Michigan city slashes energy costs by 50 percent with LED streetlights
Corunna, Mich., has retrofitted a number of its downtown streetlights, and in the process, chopped electricity bills in half. Crews replaced 175-watt metal halide streetlights with 48-watt LEDs from Sarasota, Fla.-based EvoLucia, Inc.
“The current tracking of our electric bills shows that our electric wattage consumption has been cut in half,” said Corunna City Planner Merilee Lawson. “In fact, we received a letter from Consumers Energy last month declaring us to justify why our electric usage had dropped so drastically. Current electric bills are showing a wattage usage reduction of more than 50 percent.”
Corunna’s downtown LED retrofit project was made possible by two grants from the Michigan Department of Energy, Labor and Economic Growth that totaled $100,000. The city’s 2009 population was 3,260.
The city installed the EvoLucia PTR Retrofit Kit, a “plug-and-play” LED retrofit product that allows for one-for-one direct replacement using existing poles.
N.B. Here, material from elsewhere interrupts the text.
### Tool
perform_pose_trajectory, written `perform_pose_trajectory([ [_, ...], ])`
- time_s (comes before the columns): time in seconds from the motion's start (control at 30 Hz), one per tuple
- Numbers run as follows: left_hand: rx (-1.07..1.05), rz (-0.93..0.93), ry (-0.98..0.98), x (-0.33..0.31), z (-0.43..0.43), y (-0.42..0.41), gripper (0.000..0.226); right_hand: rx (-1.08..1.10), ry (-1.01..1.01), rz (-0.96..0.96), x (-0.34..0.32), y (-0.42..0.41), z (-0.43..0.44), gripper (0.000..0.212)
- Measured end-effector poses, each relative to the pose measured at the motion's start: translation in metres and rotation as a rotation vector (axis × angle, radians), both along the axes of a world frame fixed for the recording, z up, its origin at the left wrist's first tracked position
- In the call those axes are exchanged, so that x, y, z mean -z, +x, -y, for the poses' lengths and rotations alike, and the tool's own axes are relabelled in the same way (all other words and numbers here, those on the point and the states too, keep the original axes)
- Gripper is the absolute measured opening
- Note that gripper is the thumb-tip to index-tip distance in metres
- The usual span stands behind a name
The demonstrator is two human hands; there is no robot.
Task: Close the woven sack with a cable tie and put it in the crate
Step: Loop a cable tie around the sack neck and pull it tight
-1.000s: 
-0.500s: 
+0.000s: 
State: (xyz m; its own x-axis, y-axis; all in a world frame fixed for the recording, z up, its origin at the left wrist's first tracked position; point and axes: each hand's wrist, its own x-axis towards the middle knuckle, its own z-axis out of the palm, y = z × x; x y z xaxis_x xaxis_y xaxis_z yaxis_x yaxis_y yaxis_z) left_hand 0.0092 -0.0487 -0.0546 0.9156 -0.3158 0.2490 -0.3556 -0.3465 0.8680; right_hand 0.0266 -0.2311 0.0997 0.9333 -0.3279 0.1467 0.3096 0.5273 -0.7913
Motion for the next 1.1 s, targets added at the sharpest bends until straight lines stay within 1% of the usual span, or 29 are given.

Crews from Corunna’s Department of Public Works removed the existing globes, replaced the HID lamps with the EvoLucia LED kits, and replaced the globes.
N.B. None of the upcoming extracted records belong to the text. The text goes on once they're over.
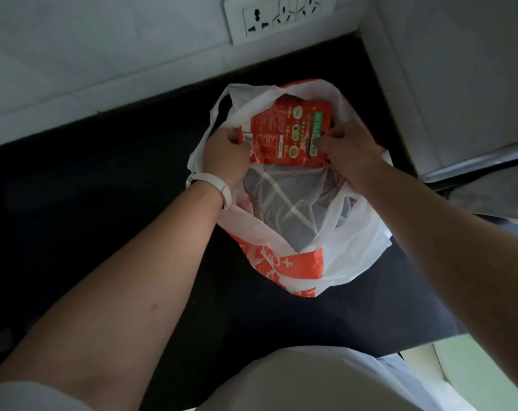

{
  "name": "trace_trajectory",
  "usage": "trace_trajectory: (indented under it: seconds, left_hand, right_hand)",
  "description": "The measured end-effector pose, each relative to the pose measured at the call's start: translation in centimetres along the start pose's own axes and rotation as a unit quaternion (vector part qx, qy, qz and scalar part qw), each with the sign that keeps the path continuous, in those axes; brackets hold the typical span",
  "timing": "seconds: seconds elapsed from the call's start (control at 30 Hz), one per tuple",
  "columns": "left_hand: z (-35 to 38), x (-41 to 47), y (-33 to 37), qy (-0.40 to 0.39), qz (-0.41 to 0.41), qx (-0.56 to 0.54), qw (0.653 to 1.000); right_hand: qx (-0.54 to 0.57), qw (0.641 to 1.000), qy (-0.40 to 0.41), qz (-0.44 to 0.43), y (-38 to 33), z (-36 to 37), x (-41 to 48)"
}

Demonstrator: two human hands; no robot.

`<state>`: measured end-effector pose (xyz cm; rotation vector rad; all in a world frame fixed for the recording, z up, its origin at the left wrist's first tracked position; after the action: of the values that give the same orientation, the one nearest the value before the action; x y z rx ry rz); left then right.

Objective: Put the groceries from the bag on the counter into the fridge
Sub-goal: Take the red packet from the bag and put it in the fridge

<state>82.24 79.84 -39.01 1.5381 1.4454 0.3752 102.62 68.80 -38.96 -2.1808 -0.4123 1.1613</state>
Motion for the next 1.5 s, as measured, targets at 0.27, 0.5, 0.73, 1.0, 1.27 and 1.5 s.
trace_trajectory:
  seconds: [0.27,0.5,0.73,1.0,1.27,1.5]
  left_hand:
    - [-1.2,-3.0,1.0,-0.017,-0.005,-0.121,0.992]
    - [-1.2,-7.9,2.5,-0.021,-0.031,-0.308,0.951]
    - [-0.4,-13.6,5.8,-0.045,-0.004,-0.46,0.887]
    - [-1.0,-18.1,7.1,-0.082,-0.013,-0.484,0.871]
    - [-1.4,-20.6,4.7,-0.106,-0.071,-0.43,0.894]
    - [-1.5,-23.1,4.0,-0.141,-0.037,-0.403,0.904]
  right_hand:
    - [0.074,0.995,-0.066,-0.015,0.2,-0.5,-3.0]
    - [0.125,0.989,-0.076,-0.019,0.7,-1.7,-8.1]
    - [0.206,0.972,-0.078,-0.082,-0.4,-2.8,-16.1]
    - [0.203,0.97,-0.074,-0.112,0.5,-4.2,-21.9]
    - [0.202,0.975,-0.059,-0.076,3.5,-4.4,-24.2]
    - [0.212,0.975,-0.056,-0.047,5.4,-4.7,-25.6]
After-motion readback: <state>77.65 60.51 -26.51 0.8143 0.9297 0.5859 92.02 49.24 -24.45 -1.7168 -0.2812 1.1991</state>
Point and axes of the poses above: each hand's wrist, its own x-axis towards the middle knuckle, its own z-axis out of the palm, y = z × x, the point moved 5 cm from there along x, towards the middle knuckle, and after that the axes turned 6 degrees about z, right-handed, at the moved point
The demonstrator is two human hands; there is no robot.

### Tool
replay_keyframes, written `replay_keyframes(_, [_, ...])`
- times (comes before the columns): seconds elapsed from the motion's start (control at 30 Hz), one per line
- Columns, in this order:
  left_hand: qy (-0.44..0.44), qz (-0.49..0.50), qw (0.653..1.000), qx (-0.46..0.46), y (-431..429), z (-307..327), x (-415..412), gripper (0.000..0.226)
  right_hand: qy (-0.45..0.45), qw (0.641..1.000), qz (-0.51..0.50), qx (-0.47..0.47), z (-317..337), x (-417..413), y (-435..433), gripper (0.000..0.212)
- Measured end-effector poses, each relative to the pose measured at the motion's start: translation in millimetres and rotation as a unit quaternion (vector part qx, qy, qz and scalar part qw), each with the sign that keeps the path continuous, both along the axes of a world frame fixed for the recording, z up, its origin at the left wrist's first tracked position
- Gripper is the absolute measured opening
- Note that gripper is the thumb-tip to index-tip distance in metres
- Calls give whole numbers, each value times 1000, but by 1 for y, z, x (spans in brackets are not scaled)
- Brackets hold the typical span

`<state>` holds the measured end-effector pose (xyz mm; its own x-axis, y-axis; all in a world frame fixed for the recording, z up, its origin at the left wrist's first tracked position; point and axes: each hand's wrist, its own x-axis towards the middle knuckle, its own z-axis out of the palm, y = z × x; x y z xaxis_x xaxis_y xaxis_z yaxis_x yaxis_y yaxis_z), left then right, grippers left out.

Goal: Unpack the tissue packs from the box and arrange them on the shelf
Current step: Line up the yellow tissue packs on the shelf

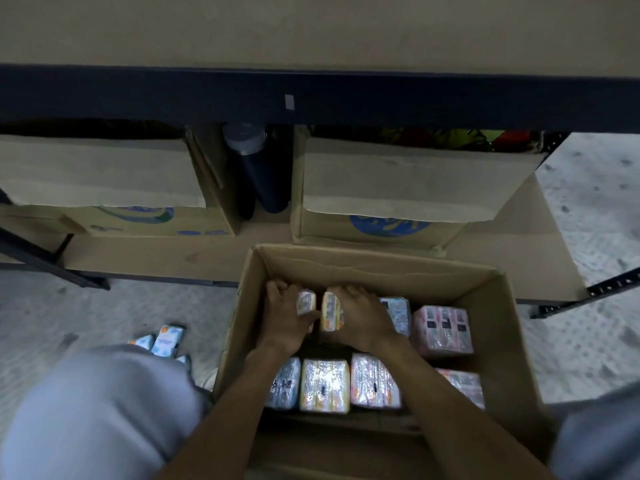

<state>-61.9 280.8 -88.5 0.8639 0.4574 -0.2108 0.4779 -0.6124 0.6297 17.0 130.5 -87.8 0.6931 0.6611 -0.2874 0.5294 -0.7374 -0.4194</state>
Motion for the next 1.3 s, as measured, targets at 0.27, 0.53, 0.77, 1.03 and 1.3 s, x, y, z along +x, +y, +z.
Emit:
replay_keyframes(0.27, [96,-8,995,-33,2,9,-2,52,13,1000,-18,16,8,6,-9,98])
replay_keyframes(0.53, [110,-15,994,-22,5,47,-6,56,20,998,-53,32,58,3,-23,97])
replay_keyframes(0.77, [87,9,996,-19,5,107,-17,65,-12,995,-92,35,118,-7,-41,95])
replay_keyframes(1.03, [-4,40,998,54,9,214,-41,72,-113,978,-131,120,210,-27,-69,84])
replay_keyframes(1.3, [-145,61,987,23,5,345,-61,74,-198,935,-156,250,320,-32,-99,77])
The simple retrofit process is a money-saver, said EvoLucia sales representative Mike Bay of Franklin, Mich.-based Baylume, Inc., which was awarded the contract for the retrofit project. “The city of Corunna loved the EvoLucia retrofit kit because it really is as simple as changing out a light bulb, but less than half the cost of changing out the entire fixture,” said Bay. “The fact that they were able to use their existing poles meant that they could stretch their grant money further and retrofit twice the number of lights they originally thought they could.”
EvoLucia sells complete commercial-grade LED fixtures for outdoor applications, such as parking lots and garages, streets and highways, landscaping and architectural lighting. The company’s Aimed LED lights employ Aimed Optics technology, which saves energy while strategically directing light to the target area.